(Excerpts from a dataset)
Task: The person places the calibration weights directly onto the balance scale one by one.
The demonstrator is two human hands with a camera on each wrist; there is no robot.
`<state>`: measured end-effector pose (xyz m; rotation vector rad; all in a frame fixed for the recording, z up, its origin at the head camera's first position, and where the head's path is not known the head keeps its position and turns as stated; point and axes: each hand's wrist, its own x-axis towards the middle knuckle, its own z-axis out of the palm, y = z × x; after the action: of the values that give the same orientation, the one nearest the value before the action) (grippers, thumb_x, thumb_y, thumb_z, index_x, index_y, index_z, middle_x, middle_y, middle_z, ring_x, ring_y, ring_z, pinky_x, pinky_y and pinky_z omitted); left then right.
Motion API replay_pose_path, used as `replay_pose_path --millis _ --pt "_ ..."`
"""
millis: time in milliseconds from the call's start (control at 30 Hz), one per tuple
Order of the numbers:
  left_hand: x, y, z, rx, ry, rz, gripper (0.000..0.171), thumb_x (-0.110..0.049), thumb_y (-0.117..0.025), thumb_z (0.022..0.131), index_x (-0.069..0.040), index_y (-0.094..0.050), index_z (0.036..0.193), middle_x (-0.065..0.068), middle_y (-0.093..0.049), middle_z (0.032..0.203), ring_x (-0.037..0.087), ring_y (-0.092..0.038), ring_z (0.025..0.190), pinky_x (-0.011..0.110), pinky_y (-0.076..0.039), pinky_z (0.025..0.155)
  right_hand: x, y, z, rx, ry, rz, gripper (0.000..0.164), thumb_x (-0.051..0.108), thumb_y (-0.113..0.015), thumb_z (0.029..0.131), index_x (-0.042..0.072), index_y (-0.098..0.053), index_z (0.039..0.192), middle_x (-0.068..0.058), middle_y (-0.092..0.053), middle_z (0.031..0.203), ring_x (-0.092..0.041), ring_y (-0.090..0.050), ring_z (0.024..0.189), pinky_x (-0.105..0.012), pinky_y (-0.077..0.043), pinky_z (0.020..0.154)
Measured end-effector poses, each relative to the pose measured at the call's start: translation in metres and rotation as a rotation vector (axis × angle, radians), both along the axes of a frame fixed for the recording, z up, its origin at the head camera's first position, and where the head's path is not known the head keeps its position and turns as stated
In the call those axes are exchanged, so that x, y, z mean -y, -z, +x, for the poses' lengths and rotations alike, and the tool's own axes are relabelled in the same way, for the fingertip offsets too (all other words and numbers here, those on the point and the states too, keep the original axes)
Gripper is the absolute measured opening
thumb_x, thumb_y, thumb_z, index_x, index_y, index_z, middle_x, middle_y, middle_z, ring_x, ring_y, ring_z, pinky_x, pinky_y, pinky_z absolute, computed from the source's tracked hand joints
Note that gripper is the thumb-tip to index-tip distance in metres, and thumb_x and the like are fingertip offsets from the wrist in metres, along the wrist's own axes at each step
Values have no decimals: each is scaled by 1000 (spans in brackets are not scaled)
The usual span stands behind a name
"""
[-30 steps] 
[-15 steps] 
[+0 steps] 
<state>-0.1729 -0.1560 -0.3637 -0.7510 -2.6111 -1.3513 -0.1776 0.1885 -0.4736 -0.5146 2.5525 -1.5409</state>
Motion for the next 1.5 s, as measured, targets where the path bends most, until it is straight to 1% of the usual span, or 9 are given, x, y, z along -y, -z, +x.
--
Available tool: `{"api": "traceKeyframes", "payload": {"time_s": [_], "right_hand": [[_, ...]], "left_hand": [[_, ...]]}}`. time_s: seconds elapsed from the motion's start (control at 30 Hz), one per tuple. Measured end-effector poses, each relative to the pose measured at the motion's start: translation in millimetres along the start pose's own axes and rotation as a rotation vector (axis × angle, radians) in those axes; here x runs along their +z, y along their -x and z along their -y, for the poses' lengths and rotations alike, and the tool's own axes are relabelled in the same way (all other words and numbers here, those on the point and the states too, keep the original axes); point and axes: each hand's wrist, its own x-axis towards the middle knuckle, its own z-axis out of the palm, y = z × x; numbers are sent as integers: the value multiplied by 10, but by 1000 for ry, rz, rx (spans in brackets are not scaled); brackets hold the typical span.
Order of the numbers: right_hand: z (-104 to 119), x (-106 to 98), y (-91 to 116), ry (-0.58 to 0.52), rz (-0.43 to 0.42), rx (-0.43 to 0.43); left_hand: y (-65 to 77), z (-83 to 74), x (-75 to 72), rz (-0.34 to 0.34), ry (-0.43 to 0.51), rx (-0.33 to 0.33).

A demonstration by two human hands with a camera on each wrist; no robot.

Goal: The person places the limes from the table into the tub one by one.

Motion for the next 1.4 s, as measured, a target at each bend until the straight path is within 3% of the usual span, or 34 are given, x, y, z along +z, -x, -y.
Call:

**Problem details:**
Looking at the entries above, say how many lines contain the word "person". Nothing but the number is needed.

**Output for this task:**
2